Sur les colonnes Morris, on ne voit jamais les affiches de cinéma de Laurent Durieux. Elles sont plutôt exposées dans des galeries ou accrochées chez des amateurs d’objets de collection. Peut-être sont-elles trop énigmatiques et poétiques pour être utilisées comme supports publicitaires. Il faut voir son poster pour Les Oiseaux d’Alfred Hitchcock, avec Tippi Heddren de dos sur un ponton, ou encore celui des Dents de la Mer de Steven Spielberg, sans aucun requin, pour prendre la mesure de son art de la suggestion.

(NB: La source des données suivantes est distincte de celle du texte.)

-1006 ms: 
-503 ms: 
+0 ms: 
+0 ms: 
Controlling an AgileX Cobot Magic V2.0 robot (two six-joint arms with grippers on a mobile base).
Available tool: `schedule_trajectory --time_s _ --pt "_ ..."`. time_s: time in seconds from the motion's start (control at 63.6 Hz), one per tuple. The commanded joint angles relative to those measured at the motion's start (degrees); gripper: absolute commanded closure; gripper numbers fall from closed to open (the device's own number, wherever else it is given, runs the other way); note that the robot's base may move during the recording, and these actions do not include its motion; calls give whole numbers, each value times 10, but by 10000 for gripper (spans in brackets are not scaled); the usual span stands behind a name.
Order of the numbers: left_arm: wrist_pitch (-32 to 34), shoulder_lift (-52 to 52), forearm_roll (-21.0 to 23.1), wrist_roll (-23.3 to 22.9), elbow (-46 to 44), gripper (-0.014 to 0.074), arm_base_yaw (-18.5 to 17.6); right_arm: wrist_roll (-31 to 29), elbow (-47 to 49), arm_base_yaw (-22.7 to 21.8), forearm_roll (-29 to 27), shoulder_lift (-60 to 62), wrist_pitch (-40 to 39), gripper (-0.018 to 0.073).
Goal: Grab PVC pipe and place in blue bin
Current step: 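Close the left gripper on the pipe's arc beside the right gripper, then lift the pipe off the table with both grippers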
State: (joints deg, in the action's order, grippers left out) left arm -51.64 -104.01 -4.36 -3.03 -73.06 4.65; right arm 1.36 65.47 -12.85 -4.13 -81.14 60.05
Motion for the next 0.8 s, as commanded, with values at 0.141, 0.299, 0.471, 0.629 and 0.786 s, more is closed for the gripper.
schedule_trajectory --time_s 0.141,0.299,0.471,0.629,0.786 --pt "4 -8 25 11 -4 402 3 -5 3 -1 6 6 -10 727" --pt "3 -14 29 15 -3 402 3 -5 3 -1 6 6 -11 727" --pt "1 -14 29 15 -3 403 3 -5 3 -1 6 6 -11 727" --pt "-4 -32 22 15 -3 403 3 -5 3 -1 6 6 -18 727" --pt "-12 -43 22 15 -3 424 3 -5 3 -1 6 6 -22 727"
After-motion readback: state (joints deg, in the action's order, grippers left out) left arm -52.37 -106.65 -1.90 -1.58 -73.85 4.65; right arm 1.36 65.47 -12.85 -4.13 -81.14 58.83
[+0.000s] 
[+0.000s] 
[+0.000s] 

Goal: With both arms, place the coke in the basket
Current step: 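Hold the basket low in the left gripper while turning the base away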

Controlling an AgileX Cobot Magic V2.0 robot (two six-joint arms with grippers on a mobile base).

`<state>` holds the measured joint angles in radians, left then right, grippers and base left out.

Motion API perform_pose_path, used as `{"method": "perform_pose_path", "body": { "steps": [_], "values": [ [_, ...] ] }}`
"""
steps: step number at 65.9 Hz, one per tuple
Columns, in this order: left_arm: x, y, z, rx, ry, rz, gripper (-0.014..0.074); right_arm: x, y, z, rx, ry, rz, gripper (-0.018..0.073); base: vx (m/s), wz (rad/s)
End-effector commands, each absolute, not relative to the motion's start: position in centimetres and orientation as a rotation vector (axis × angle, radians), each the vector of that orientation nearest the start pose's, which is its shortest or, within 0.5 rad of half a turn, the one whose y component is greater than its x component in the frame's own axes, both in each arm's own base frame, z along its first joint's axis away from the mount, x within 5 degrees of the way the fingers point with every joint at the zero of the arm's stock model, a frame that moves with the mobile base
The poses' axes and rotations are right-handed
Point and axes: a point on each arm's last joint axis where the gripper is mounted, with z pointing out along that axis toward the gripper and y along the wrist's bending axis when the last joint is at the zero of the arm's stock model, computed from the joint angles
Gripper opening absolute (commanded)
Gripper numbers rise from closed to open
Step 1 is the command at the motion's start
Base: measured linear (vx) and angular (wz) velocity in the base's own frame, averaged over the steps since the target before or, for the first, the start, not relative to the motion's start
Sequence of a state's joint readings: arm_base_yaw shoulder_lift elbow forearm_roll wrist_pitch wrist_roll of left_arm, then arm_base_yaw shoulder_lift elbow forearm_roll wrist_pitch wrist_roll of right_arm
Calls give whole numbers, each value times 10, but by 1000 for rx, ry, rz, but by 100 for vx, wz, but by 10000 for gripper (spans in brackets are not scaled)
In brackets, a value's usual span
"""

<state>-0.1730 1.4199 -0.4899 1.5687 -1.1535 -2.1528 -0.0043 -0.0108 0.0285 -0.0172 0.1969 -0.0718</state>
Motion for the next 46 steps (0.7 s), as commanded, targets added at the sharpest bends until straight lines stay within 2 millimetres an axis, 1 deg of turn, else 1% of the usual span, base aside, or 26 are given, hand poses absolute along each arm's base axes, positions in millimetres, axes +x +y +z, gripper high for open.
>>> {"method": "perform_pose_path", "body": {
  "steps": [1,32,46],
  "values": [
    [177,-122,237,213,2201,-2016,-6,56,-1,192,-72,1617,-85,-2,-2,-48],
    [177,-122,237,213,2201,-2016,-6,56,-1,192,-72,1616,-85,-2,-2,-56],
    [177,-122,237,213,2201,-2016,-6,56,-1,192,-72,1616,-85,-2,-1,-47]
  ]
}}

D’ordinaire, les affiches de films sont contraintes aux exigences du marketing : elles doivent être immédiatement lisibles, respecter des codes esthétiques précis censés toucher certains publics cibles… Si Durieux peut se permettre de proposer des œuvres cryptées, c’est qu’il ne travaille généralement pas pour les distributeurs de films. Son travail s’inscrit dans le courant de l’affiche de cinéma alternative, un mouvement d’artistes qui revisitent les films culte par le biais d’affiches originales. Depuis quelques années, ils ont la cote : leurs œuvres sont souvent écoulées dans la minute de leur mise en vente sur Mondo Tees, site de vente de produits dérivés sur le cinéma fondé en 2004 et qui est depuis devenu une galerie d’art spécialisé en la matière, d’abord à Austin puis à Paris. « Ces affiches de cinéma sont calquées sur le concept des « geek posters », très populaires dans le milieu du rock underground » explique Durieux, dont les productions sont vendues et exposées par Mondo.
C’est en publiant dans le très réputé Lϋrzer Archive, bimensuel autrichien consacré au design, que l’illustrateur formé dans une école d’art et de design à Bruxelles s’est fait remarquer par Mondo. A l’époque, ses « travel posters » évoquent un monde rétro-futuriste à la H.G Wells, « l’avenir tel qu’on se le représentait dans les années 1940-1950 » explicite-t-il. « Ils m’ont envoyé un mail et, en une semaine, ma vie a complètement changé. Depuis, je ne fais quasiment plus que des affiches de cinéma. » Il y déploie sa patte reconnaissable : un trait clair et ciselé, des teintes bleues et orangées très fifties, d’imposantes machines futuristes, des silhouettes fugaces, une tension qui plane… Récemment, Gaumont lui a commandé une affiche pour Le Sens de la Fête, le nouveau film d’Éric Toledano et Olivier Nakache : un univers a priori très éloigné de son goût pour la science-fiction : « C’est ma première affiche officielle, et la première fois que je travaille sur une comédie. » Durieux a dessiné les principaux personnages du film, des traiteurs qui organisent un mariage, sous une cloche de restaurant. Minimale et intrigante, l’affiche donne juste envie de voir le film sous le couvre-plat.